FIG. 5 shows a lantern 51 which is arranged between an electric motor 52 and a transmission 53. Arranged in the lantern 51 is a brake disk 54 which is connected for conjoint rotation to the input shaft of the transmission. A brake device 6 can be partially introduced into the interior of the lantern 51 through an opening 55 in a lateral surface 56 of the lantern 51.

FIG. 6 shows the brake device 6 which can be fixed by means of a brake carrier 61 to an opening of the lantern housing 56. When the brake device 6 has been mounted a first section of the brake device 6 is situated outside the lantern housing 56 of the lantern 51 and can be operated from outside while a second section of the brake device 6 is arranged inside the lantern housing 56 of the lantern 51.

The second section of the brake device 6 comprises two friction surfaces 66 which are pressed against both sides of the brake disk 54 when a hand wheel 69, which is situated in the first section of the brake device 6, is turned.

FIG. 7 shows a first operating principle of a brake caliper 62, wherein the arms 63 are pivotably mounted in each case on a frame 64 by way of a pivot 78. Opening the caliper handle 67 by means of an adjusting element 69 causes the caliper head 65 to close and thereby causes a movement toward one another of friction surfaces 66 arranged on the caliper head 65 and consequently causes braking forces to be applied evenly to both sides of a brake disk 54 positioned between the brake linings 66.

FIG. 8 shows a second operating principle of a brake caliper 62, wherein the arms 63 are pivotably mounted by way of a pivot 78. Closing the caliper handle 67 by means of an adjusting element 69 causes the caliper head 65 to close and thereby causes a movement toward one another of friction surfaces 66 arranged on the caliper head 65 and consequently causes braking forces to be applied evenly to both sides of a brake disk 54 positioned between the brake linings 66.

FIG. 9 shows a vertical section through a ventilation installation having a ventilation cell 1. Arranged in roof-like fashion above a mounting bridge 2 are heat exchangers 3 through which an air flow induced by means of a fan 4 occurs vertically from bottom to top.
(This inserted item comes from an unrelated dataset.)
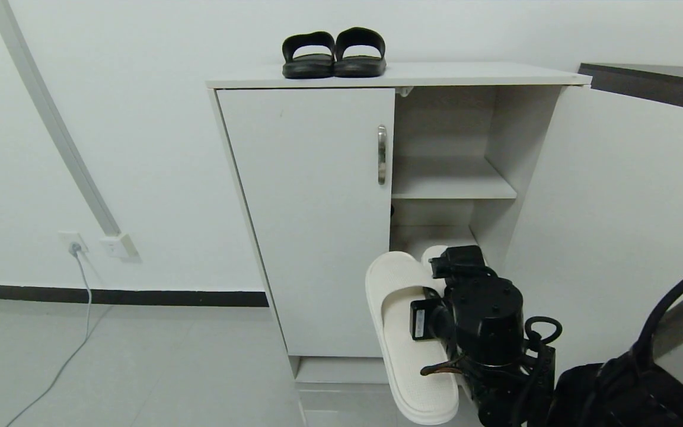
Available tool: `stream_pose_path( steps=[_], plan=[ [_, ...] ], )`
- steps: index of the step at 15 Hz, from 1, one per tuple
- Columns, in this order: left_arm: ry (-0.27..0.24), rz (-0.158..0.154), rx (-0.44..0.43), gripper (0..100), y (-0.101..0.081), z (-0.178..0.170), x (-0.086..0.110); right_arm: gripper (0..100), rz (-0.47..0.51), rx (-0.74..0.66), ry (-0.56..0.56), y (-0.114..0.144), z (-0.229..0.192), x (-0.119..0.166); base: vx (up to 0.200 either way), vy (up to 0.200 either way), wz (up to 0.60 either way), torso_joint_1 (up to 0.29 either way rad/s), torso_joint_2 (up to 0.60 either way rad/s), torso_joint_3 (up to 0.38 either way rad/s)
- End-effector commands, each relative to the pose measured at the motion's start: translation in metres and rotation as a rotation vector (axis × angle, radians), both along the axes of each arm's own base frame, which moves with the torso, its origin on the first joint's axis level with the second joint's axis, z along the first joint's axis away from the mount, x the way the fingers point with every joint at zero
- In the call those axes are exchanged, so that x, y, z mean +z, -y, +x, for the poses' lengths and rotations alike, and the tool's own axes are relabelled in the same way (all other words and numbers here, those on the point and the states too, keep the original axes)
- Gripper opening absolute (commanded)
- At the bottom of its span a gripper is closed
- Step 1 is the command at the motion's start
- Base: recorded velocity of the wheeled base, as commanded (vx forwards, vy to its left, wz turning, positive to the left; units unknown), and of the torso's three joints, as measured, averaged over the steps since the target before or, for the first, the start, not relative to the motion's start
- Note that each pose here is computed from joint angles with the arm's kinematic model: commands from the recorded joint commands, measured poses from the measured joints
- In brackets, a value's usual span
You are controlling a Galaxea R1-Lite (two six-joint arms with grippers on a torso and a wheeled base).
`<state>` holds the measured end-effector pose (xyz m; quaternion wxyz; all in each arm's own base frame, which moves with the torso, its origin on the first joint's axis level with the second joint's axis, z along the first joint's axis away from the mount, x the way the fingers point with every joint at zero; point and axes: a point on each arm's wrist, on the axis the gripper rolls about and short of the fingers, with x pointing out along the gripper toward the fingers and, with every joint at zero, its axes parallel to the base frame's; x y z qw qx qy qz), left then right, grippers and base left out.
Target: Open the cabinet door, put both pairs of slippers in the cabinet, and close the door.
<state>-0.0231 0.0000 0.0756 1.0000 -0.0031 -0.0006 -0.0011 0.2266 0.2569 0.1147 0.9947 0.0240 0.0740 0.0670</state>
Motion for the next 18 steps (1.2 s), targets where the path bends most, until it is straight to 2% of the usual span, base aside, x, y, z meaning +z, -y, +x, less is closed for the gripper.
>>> stream_pose_path(
  steps=[1, 7, 10, 18],
  plan=[
    [-0.003, 0.0, 0.001, 0, 0.0, 0.0, 0.0, 0, -0.018, -0.012, -0.015, -0.003, 0.007, -0.01, 0.0, -0.2, 0.0, 0.002, 0.0, 0.002],
    [-0.003, -0.001, 0.001, 0, 0.0, 0.0, 0.0, 0, -0.041, -0.032, -0.035, 0.0, 0.014, -0.021, 0.0, -0.2, 0.0, 0.004, 0.0, 0.001],
    [-0.003, -0.001, -0.001, 0, 0.0, 0.0, 0.0, 0, -0.056, -0.046, -0.05, 0.001, 0.021, -0.03, 0.0, 0.0, 0.0, 0.0, 0.0, 0.0],
    [-0.003, -0.005, -0.001, 0, 0.0, 0.0, 0.0, 0, -0.06, -0.104, -0.056, 0.016, 0.034, -0.032, 0.0, 0.0, 0.0, 0.0, 0.0, 0.0]
  ],
)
The fan 4 is driven by a motor-transmission combination or a geared motor 5 which comprises an electric motor 52 and a transmission 53. A mobile brake device can be flange-mounted at a position between the motor 52 and the transmission 53.

Claims

1.-7. (canceled)

8. In combination:

a transmission or geared motor having a shaft and a brake disk in fixed rotative engagement with the shaft; and

a mobile brake device detachably mounted on the transmission or the geared motor, said brake device comprising: a brake caliper including a caliper head, at least one friction lining on the caliper head, a caliper handle, and an adjusting element on the caliper handle, said friction lining being movable by adjusting the adjusting element and capable of being pressed against the brake disk of the transmission or the geared motor when the adjusting element is actuated; and a mounting device configured to detachably mount the brake caliper on the transmission or the geared motor.
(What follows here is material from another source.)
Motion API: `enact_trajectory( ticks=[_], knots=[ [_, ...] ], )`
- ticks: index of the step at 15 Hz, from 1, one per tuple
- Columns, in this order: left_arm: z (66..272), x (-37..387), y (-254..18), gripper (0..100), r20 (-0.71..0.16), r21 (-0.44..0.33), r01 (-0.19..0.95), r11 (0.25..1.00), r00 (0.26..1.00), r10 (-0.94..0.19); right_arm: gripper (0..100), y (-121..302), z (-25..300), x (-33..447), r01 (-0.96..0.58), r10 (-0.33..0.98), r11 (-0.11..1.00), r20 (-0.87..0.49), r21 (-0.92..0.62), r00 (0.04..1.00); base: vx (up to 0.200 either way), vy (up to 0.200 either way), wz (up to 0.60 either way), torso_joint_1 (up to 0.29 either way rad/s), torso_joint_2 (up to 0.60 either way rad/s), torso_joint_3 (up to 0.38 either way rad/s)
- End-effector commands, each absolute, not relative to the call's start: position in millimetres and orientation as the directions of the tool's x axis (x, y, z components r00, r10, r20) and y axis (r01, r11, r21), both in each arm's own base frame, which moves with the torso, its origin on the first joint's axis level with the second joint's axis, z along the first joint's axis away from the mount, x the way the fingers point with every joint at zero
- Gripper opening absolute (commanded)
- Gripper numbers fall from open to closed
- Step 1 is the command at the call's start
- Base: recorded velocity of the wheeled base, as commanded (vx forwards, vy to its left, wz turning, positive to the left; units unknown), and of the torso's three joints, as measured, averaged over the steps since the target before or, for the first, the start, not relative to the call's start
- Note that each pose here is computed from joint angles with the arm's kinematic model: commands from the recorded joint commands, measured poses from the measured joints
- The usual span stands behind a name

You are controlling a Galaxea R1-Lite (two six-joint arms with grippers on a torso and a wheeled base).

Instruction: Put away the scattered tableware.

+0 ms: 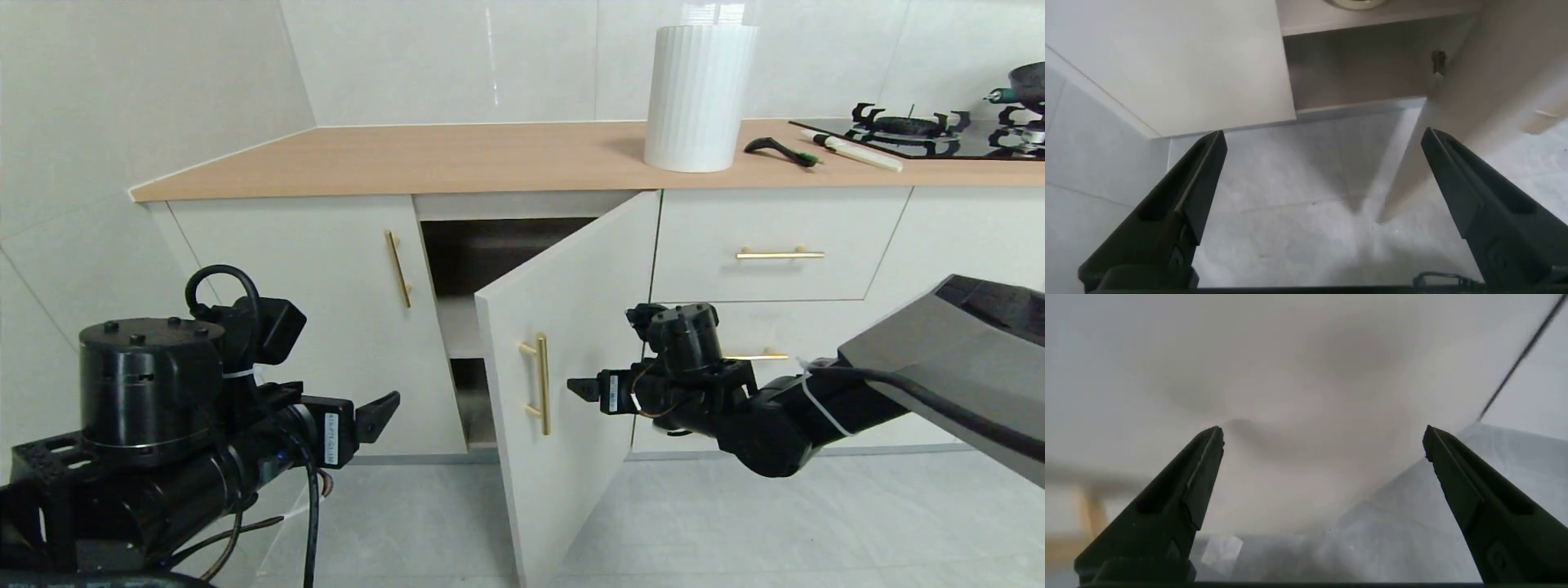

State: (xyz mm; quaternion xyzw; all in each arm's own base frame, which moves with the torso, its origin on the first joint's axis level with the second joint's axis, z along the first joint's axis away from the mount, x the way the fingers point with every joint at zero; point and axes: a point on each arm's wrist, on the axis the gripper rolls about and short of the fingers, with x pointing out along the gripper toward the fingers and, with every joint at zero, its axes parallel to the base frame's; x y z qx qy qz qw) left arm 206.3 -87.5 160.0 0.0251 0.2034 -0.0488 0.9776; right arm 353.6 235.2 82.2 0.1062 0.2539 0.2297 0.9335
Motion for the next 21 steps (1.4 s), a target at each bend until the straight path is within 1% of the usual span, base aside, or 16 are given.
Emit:
enact_trajectory(
  ticks=[1, 2, 3, 6, 11, 14, 17, 21],
  knots=[
    [163.2, 204.2, -86.8, 100, -0.387, 0.024, 0.105, 0.994, 0.918, -0.088, 100, 240.2, 66.4, 358.2, -0.364, 0.476, 0.876, -0.451, 0.317, 0.755, 0.000, 0.000, 0.00, 0.000, 0.00, 0.000],
    [164.1, 203.1, -86.2, 100, -0.383, 0.032, 0.109, 0.993, 0.919, -0.089, 100, 245.0, 64.2, 358.4, -0.358, 0.479, 0.874, -0.449, 0.330, 0.754, 0.000, 0.000, 0.00, 0.000, 0.00, 0.000],
    [166.7, 200.5, -85.0, 100, -0.373, 0.041, 0.114, 0.993, 0.924, -0.091, 100, 250.5, 60.8, 358.5, -0.348, 0.476, 0.874, -0.451, 0.340, 0.755, 0.200, 0.000, 0.00, 0.007, 0.00, 0.002],
    [175.8, 194.9, -82.4, 100, -0.337, 0.036, 0.115, 0.993, 0.936, -0.097, 100, 260.6, 52.6, 365.3, -0.315, 0.446, 0.886, -0.442, 0.339, 0.778, 0.200, 0.000, 0.00, -0.009, 0.00, 0.005],
    [179.8, 190.9, -80.6, 100, -0.325, 0.042, 0.117, 0.992, 0.941, -0.097, 100, 272.2, 49.4, 375.0, -0.278, 0.443, 0.870, -0.400, 0.407, 0.802, 0.200, 0.000, 0.00, 0.006, 0.01, 0.001],
    [186.1, 187.1, -79.5, 100, -0.299, 0.035, 0.119, 0.992, 0.949, -0.104, 100, 278.6, 48.6, 383.8, -0.237, 0.421, 0.863, -0.374, 0.447, 0.826, 0.000, 0.000, 0.00, 0.000, 0.00, 0.000],
    [190.7, 183.1, -77.6, 100, -0.278, 0.053, 0.124, 0.991, 0.955, -0.105, 100, 285.4, 49.4, 398.1, -0.183, 0.366, 0.860, -0.327, 0.476, 0.871, 0.000, 0.000, 0.00, 0.000, 0.00, 0.000],
    [192.5, 181.5, -76.9, 100, -0.269, 0.050, 0.124, 0.991, 0.957, -0.106, 100, 277.1, 54.2, 418.1, -0.118, 0.277, 0.870, -0.278, 0.479, 0.920, 0.000, 0.000, 0.00, 0.000, 0.00, 0.000]
  ],
)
9. The transmission or geared motor of claim 8, wherein the adjusting element is a bolt or a hydraulic cylinder.

10. The transmission or geared motor of claim 8, wherein the mounting device is a bracket.
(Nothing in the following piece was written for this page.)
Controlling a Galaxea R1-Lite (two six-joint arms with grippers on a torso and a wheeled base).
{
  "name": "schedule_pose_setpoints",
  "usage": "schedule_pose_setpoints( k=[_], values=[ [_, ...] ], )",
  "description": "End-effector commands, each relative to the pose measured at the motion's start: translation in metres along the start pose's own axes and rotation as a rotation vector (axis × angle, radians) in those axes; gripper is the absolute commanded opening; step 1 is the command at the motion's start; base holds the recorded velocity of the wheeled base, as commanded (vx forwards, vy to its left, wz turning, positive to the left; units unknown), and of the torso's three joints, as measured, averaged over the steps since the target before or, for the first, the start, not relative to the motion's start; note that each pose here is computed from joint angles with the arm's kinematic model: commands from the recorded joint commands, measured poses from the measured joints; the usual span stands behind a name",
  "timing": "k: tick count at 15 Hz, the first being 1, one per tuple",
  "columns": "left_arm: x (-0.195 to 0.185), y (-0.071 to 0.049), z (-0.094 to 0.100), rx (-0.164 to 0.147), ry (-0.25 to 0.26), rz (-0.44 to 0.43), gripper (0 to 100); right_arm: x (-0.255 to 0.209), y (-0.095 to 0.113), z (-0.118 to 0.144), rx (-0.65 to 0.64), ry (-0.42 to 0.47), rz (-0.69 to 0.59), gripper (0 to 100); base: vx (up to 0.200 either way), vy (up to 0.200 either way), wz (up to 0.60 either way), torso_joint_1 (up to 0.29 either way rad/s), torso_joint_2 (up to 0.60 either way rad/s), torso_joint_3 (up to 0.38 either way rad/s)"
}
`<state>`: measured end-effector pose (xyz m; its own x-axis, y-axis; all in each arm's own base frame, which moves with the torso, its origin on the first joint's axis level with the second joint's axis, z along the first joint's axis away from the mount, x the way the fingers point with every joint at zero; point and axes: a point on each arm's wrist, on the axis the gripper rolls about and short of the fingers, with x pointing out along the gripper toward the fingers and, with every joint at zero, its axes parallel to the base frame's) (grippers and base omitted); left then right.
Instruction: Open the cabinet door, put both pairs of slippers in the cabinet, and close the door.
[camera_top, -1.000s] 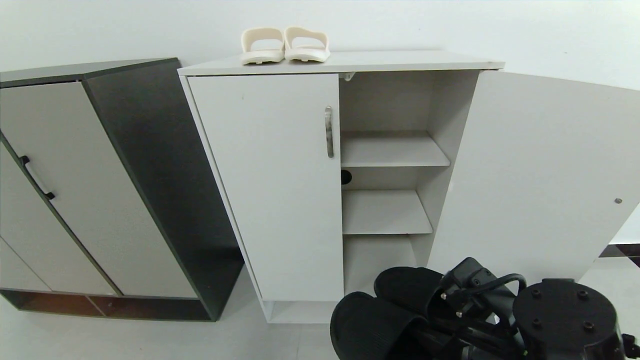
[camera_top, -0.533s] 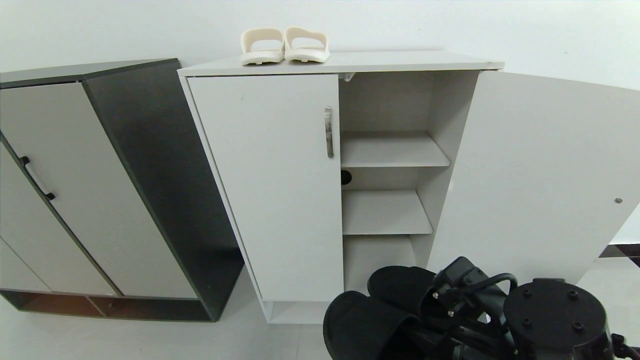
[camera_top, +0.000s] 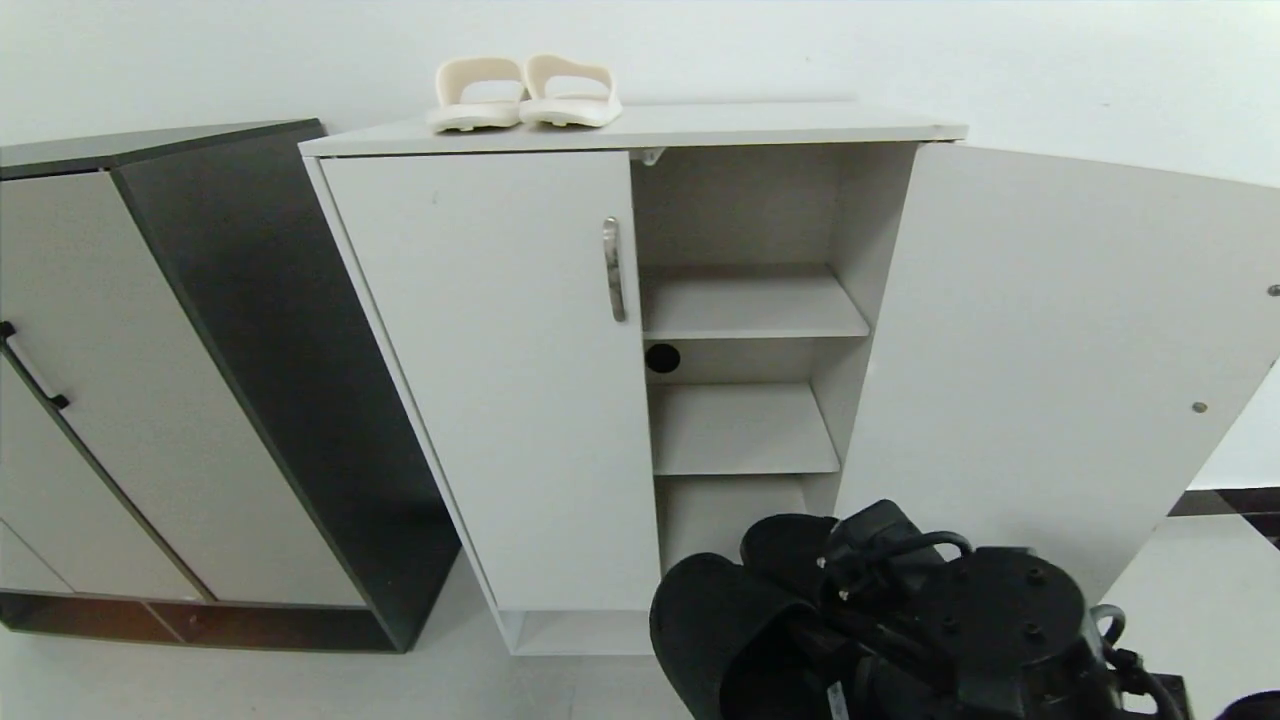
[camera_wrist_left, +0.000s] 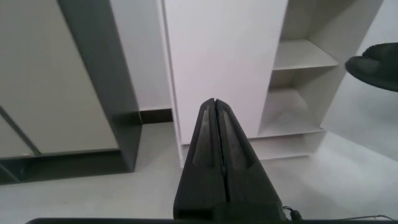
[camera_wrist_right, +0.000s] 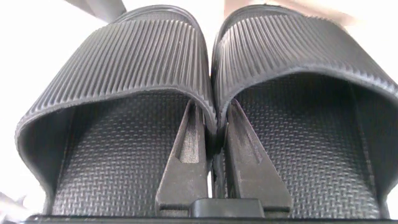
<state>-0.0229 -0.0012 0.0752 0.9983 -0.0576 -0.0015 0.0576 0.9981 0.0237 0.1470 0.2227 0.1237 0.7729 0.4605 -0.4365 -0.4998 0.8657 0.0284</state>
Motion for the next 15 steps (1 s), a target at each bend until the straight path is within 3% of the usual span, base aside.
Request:
schedule_pose_setpoints(
  k=[1,2,6,11,15],
  values=[
    [0.0,0.0,0.0,-0.001,0.003,-0.001,0,0.033,0.013,-0.002,0.047,0.012,-0.086,0,0.0,0.0,0.0,0.0,0.0,0.0],
    [0.0,0.0,0.0,-0.001,0.003,-0.001,0,0.037,0.015,-0.001,0.059,0.008,-0.094,0,0.0,0.0,0.0,0.0,0.0,0.0],
    [0.0,0.0,0.0,-0.004,0.003,0.001,0,0.107,0.021,-0.005,0.089,-0.033,-0.359,0,0.0,0.0,0.0,0.0,0.0,0.0],
    [0.0,0.0,0.0,-0.003,0.003,0.001,0,0.147,0.012,0.002,0.128,-0.055,-0.406,0,0.0,0.0,0.0,0.0,0.0,0.0],
    [0.0,0.0,0.0,-0.003,0.003,-0.001,0,0.154,0.013,-0.006,0.122,-0.04,-0.411,0,0.0,0.0,0.0,0.0,0.0,0.0]
  ],
)
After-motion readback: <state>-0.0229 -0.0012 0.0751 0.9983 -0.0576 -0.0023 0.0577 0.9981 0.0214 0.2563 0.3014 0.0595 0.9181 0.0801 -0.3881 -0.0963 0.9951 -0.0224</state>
11. A method for use of a mobile brake device including a brake caliper having a caliper head, at least one friction lining on the caliper head, a caliper handle, and an adjusting element on the caliper handle, said method comprising the steps in the order of:

detachably mounting the mobile brake device via a mounting device on a part of a fan fixed in relation to a shaft of the fan so as to position the friction lining on one side of a brake disk which is connected in fixed rotative engagement with the shaft of the fan;

adjusting the adjusting element to press the friction lining against the brake disk;

holding the brake disk and the shaft against rotation for a period of time by the brake caliper;

adjusting the adjusting element to release the friction lining from the brake disk; and

dismounting the mobile brake device from the fan via the mounting device.